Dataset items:
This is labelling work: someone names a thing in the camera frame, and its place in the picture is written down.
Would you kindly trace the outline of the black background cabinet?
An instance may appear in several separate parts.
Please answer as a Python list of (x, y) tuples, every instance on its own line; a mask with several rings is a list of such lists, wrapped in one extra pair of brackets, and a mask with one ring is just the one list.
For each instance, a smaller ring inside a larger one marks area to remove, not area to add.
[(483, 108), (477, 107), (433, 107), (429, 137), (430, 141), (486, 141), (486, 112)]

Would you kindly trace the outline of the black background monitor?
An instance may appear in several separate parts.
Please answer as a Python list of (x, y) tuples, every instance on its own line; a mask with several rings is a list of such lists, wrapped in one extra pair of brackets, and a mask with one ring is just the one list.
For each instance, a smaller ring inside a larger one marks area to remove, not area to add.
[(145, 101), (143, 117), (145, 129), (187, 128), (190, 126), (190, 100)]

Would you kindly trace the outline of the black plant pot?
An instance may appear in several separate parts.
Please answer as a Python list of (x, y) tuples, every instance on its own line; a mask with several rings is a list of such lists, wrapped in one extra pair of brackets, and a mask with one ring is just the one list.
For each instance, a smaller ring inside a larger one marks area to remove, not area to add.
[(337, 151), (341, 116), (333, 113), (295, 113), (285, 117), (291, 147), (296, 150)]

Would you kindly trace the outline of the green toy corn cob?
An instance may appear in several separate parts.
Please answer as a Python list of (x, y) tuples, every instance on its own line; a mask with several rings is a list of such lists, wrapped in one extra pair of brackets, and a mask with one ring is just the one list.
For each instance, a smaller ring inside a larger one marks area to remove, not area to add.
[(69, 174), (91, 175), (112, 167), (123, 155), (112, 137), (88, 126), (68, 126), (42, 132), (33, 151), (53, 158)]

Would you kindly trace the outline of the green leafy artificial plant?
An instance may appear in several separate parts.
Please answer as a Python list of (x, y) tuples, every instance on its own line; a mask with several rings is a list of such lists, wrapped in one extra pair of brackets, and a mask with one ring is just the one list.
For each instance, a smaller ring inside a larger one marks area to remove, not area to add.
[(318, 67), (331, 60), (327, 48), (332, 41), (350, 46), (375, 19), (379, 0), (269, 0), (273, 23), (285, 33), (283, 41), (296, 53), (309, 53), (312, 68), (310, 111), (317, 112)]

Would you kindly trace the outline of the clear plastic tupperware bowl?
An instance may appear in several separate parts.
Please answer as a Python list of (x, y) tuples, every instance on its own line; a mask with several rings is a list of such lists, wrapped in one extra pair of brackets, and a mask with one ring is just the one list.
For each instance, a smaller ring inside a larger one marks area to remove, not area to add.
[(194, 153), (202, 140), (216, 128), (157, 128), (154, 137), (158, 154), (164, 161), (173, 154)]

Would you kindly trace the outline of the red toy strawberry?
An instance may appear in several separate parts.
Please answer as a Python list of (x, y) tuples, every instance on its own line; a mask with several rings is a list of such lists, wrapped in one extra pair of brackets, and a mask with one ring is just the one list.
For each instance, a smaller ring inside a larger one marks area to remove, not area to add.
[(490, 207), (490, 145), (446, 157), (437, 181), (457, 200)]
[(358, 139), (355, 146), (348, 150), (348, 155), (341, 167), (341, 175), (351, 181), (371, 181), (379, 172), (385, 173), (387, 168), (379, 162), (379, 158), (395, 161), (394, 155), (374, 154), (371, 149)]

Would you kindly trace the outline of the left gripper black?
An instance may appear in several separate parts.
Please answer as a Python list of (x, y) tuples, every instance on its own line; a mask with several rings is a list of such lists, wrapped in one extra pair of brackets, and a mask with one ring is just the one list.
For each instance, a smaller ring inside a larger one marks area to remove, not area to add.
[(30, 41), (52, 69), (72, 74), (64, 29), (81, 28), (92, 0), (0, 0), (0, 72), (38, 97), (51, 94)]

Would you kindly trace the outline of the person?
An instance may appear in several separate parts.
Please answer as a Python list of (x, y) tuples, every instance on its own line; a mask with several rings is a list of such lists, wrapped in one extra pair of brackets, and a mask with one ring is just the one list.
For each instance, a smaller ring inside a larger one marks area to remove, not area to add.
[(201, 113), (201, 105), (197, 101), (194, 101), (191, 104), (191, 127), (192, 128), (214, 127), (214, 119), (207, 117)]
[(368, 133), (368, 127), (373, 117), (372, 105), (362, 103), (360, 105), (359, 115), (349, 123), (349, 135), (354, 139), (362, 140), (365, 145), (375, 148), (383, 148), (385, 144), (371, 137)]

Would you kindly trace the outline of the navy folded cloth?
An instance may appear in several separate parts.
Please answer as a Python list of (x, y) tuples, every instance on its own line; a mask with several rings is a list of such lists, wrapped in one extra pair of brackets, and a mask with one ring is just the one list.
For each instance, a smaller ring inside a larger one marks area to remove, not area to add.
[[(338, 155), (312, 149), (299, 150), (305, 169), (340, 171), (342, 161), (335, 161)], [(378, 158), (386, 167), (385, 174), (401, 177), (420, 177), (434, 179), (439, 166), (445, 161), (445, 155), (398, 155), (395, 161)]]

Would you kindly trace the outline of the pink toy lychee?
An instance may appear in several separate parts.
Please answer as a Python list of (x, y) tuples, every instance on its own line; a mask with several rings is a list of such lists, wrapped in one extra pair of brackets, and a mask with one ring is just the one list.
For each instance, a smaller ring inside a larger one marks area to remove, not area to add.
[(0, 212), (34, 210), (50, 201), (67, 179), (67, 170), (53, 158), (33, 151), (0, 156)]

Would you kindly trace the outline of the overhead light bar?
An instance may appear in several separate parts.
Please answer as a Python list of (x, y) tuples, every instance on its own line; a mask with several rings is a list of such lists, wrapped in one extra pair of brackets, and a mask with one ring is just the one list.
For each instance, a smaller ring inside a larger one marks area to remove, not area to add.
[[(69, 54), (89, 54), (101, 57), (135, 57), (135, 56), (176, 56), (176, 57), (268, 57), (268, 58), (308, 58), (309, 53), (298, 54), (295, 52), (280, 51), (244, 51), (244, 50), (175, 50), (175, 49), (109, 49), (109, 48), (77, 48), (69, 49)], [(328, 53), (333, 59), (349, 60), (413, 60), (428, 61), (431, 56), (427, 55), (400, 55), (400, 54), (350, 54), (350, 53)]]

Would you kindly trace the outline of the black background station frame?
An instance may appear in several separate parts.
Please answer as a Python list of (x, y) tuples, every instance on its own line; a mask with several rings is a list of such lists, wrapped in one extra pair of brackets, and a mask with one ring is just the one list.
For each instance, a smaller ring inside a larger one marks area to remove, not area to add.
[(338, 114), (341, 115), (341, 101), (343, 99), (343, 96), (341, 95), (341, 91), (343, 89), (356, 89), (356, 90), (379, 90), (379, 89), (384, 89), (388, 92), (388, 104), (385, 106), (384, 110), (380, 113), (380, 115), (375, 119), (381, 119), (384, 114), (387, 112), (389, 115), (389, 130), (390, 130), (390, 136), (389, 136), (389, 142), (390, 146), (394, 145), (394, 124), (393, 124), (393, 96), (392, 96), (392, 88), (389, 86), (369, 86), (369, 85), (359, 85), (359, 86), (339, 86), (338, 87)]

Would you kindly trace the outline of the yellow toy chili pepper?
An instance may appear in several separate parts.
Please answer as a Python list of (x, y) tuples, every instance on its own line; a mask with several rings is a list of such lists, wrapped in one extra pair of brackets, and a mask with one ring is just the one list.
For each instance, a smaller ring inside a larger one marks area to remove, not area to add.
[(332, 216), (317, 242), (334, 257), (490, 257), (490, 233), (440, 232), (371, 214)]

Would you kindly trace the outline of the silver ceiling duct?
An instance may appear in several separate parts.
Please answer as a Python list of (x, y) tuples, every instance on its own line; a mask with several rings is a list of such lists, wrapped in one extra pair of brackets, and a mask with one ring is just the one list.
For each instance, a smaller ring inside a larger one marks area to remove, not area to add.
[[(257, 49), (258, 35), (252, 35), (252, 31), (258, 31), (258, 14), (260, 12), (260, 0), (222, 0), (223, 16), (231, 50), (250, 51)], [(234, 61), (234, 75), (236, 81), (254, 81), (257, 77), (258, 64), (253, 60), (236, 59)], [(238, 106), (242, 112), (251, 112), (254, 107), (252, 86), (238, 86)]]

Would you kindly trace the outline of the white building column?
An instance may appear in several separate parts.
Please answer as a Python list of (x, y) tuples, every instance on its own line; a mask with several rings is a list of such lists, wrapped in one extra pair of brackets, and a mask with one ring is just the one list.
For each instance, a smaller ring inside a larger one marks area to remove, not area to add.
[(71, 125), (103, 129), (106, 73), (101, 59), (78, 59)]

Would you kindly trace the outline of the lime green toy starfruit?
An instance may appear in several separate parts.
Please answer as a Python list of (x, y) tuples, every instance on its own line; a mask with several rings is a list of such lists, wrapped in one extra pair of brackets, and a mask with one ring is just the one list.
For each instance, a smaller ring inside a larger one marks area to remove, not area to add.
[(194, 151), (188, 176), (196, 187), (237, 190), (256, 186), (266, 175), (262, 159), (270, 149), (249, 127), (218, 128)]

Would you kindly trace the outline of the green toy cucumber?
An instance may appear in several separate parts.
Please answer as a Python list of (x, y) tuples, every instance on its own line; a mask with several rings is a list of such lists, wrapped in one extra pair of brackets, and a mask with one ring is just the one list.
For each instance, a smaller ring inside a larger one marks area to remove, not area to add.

→ **What the task requires**
For each line in the records that contains the word "background", make a copy.

→ **Response to the task**
Would you kindly trace the outline of the black background cabinet?
Would you kindly trace the outline of the black background monitor?
Would you kindly trace the outline of the black background station frame?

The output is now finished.